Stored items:
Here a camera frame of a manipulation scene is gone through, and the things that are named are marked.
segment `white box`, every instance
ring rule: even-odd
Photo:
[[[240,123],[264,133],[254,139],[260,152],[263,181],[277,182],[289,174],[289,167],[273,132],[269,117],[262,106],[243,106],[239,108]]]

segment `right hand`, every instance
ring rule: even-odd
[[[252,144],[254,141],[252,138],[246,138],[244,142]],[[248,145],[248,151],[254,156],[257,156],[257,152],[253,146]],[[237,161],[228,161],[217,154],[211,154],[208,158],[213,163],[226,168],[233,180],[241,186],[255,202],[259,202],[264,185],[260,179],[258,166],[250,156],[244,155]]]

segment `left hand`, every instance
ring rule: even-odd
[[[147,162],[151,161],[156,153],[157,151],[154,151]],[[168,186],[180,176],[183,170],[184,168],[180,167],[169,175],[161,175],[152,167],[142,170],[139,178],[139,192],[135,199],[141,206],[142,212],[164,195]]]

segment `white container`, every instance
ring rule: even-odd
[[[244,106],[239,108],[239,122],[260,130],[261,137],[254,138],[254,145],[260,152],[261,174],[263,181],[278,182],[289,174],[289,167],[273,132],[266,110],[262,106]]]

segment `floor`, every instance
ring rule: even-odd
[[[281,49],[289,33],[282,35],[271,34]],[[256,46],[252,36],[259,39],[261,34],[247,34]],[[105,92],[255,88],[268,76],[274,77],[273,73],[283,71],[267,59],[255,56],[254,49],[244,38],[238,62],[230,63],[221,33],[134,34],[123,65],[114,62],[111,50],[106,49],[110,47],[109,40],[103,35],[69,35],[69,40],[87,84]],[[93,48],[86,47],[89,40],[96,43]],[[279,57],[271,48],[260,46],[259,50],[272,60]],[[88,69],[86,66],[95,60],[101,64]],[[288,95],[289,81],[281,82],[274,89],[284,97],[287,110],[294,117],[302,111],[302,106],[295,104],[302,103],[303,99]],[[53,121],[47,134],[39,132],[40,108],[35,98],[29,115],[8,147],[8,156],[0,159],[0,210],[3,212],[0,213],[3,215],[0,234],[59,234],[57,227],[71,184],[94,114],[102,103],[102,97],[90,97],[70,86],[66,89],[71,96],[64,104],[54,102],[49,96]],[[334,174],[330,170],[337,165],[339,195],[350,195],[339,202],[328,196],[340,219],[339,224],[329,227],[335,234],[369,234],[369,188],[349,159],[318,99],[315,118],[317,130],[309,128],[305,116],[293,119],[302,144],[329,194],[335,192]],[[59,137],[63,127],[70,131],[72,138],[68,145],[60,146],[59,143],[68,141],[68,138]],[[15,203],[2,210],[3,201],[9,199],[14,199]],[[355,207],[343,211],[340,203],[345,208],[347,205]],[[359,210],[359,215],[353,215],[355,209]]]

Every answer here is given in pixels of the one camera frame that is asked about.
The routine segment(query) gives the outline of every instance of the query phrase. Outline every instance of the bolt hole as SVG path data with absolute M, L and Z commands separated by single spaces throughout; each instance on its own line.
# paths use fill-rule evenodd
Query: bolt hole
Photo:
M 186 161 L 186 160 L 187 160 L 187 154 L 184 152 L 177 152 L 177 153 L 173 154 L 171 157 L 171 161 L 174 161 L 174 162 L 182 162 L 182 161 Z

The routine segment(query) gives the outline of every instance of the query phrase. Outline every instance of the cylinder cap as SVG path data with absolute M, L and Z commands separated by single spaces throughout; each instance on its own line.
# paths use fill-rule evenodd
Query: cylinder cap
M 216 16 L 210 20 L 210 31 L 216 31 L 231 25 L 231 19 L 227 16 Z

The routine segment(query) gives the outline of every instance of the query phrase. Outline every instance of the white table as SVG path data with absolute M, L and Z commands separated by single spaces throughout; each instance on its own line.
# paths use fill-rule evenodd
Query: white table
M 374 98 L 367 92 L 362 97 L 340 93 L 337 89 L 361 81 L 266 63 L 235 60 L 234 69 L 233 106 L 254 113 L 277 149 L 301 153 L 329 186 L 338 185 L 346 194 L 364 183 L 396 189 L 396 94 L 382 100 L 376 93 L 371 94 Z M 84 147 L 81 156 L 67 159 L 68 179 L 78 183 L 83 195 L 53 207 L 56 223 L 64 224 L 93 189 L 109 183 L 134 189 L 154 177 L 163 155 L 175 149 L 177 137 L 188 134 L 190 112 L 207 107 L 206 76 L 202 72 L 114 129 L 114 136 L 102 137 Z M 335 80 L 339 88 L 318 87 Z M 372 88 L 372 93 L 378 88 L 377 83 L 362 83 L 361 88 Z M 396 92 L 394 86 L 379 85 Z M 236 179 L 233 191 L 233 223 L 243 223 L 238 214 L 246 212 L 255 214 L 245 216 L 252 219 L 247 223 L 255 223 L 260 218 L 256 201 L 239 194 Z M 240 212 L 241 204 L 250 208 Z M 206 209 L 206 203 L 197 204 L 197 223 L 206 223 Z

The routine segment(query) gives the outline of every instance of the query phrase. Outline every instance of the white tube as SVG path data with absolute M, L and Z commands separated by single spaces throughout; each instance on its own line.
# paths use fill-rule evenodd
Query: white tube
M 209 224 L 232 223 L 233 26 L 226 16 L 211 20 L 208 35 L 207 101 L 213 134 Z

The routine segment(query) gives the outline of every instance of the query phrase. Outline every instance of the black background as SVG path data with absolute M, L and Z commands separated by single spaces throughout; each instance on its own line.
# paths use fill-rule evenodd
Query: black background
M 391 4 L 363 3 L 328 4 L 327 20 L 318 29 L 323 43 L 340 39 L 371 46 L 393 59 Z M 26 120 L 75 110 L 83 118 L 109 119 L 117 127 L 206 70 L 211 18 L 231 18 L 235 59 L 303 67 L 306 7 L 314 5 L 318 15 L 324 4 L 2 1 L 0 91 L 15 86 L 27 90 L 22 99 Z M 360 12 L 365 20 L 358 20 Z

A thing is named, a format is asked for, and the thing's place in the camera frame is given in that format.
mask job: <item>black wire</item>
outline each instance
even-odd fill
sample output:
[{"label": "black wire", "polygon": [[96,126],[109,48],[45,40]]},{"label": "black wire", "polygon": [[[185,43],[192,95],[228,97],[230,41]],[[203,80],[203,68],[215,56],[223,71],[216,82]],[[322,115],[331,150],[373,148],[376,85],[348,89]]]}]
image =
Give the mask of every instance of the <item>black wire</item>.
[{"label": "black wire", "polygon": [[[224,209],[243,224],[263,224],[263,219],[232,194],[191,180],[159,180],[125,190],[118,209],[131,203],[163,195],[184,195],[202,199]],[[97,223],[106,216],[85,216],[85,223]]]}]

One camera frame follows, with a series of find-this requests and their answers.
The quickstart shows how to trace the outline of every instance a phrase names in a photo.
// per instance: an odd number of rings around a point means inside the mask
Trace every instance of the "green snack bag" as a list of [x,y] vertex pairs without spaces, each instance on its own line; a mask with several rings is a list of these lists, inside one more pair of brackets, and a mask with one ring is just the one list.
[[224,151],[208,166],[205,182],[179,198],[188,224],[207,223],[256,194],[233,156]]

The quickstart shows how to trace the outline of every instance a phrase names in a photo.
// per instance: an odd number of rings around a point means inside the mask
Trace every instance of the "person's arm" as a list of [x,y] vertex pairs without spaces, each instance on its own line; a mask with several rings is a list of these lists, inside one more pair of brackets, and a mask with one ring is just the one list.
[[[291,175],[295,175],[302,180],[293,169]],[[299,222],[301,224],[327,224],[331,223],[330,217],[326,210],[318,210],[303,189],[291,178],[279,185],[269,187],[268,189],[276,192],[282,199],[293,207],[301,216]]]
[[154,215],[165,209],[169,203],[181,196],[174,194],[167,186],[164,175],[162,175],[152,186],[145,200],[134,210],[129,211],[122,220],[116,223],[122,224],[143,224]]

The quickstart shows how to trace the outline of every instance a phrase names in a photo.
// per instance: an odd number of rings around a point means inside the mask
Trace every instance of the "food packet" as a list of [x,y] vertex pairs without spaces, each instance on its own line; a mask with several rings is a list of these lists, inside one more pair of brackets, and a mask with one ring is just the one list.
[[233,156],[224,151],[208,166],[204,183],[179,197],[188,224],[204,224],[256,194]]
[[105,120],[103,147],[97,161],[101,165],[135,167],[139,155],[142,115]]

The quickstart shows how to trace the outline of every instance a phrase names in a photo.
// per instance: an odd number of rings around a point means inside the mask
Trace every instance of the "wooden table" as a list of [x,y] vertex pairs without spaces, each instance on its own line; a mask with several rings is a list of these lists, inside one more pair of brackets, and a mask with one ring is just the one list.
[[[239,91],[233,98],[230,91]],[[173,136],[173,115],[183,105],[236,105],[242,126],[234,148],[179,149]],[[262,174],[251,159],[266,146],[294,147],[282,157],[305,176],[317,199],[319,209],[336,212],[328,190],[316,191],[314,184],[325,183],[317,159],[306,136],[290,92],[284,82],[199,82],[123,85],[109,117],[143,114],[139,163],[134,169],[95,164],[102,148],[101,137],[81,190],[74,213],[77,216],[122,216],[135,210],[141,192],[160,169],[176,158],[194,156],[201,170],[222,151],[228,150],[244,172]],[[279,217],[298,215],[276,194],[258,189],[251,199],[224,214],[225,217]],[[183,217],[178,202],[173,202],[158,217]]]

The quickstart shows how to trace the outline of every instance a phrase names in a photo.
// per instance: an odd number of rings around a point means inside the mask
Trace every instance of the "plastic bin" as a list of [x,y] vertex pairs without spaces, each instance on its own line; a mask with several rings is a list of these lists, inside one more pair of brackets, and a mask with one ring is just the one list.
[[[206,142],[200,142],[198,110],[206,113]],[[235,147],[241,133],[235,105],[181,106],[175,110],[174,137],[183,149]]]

*Instructions to follow*: How many lines in the data contain the string "bolt"? Respond with the number only.

*Solution for this problem*: 2